*WORK TASK*.
The output should consist solely of the line containing "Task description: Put" and the lines that follow it through the end of the data below.
DATA EXCERPT below:
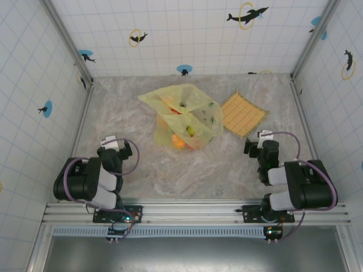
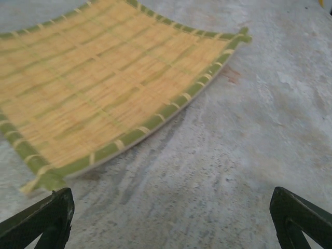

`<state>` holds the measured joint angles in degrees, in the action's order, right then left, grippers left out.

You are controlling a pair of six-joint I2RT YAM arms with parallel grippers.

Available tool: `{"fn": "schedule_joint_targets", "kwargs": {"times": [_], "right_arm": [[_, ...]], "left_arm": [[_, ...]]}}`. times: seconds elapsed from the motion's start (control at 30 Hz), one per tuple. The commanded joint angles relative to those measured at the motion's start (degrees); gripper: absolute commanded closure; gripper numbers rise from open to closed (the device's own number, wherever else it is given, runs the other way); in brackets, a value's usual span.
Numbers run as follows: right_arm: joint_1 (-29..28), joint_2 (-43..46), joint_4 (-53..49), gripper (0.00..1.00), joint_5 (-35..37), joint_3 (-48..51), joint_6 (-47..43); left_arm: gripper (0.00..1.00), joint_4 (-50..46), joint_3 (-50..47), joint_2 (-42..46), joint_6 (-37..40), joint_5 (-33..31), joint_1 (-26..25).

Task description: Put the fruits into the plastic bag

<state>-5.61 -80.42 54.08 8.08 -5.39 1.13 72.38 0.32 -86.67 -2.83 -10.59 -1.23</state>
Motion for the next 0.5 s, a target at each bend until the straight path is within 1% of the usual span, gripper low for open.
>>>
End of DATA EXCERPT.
*ANSWER TO THE PROBLEM*.
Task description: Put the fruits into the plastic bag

<state>-5.61 -80.42 54.08 8.08 -5.39 1.13 72.38 0.32 -86.67 -2.83 -10.59 -1.23</state>
Motion for the next 0.5 s, a target at each bend until the straight path is within 1% of the usual span, gripper low for open.
>>>

The work on this exercise is now complete.